Even Dwayne Roloson, miscast by a recent headline as a guy who can't get out of town fast enough, is fine with staying.

"From Day 1, ever since I've been here, I've liked the city, everything about the city," said Roloson.

He'd rather be the playing, of course. And, failing that, would rather play somewhere else than sit here, but he's never had anything against Edmonton and never tried to force the organization's hand.

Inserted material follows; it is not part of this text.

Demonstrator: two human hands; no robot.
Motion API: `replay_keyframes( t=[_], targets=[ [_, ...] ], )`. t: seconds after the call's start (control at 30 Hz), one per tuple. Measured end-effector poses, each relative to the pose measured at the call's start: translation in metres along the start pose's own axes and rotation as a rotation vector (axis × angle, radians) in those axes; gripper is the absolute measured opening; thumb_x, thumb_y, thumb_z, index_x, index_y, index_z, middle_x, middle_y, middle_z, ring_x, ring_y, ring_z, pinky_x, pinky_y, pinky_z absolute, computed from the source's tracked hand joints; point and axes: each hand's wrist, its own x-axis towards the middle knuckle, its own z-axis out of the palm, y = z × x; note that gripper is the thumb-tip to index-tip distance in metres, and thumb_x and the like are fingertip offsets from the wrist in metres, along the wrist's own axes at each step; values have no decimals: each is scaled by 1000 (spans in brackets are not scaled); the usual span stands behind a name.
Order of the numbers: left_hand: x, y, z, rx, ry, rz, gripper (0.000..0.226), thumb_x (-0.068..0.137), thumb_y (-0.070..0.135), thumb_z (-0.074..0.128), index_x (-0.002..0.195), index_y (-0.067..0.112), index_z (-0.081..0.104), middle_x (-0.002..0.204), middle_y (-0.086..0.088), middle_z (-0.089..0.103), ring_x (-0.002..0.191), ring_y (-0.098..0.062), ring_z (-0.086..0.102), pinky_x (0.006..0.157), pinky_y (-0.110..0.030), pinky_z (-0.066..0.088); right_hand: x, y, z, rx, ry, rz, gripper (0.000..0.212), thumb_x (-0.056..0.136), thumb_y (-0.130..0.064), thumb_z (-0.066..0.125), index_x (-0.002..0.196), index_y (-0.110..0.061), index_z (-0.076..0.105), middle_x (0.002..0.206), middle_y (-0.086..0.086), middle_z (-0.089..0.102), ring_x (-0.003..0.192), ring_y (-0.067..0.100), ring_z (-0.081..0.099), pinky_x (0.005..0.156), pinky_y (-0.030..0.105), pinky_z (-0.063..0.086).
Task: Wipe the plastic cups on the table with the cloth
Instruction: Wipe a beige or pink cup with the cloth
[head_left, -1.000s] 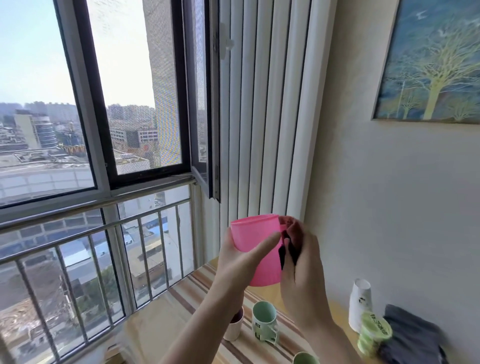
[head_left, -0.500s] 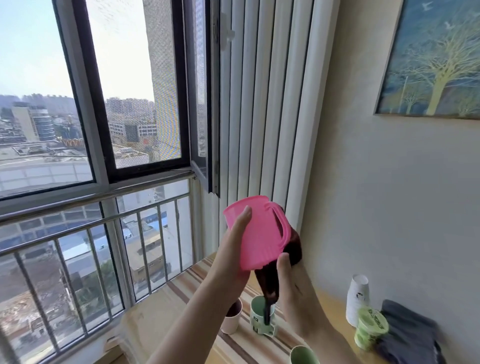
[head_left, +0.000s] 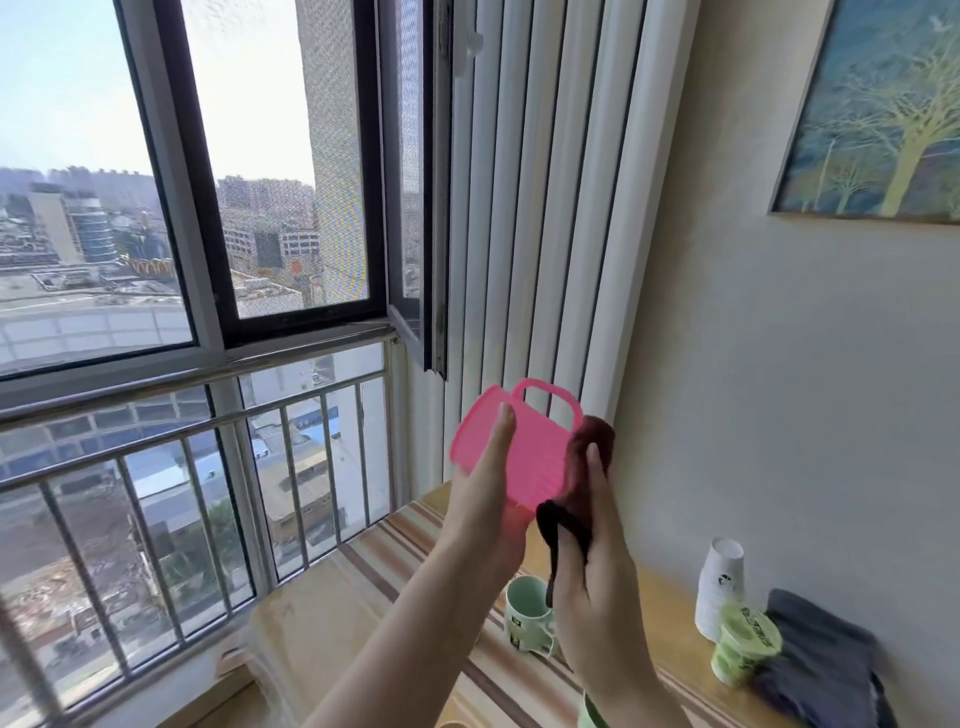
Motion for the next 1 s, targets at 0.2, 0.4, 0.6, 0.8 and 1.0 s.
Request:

"Out of respect to (Kevin Lowe) I wouldn't ask for a trade, I wouldn't put him in that situation," he said. "I don't think it's fair for a player to say I want out of here no matter what."

He just wants to play.

"You ask any athlete who's in a situation where he's not playing if he wants to go somewhere else to play, or stay in a city he likes and sit," said Roloson. "Probably 110% will say they want to play."

Lowe says $4.6 million for goalies the calibre of Roloson and Mathieu Garon isn't at all out of line.

"From Dwayne's perspective there's no animosity," said Lowe. "Dwayne's been an incredible professional for us since the day he arrived."

There were plenty of teams willing to take Stoll off Edmonton's hands, but his potential upside far outweighs the crumbs they were offering in return.

"They're barking up the wrong tree," said head coach Craig MacTavish, who isn't ready to believe that Stoll's malaise is permanent.

"Impatience can be your worst enemy when you're dealing with players.

"Everybody wants to rush to a conclusion on Jarret and say this is the level he's going to play at. But he's a young player, he's got great character, great leadership.

"There's not a lot of things he can't do in the game.

"We fully expect him to have a full and complete recovery. To trade a player of that ilk and character would be, in my mind, a mistake."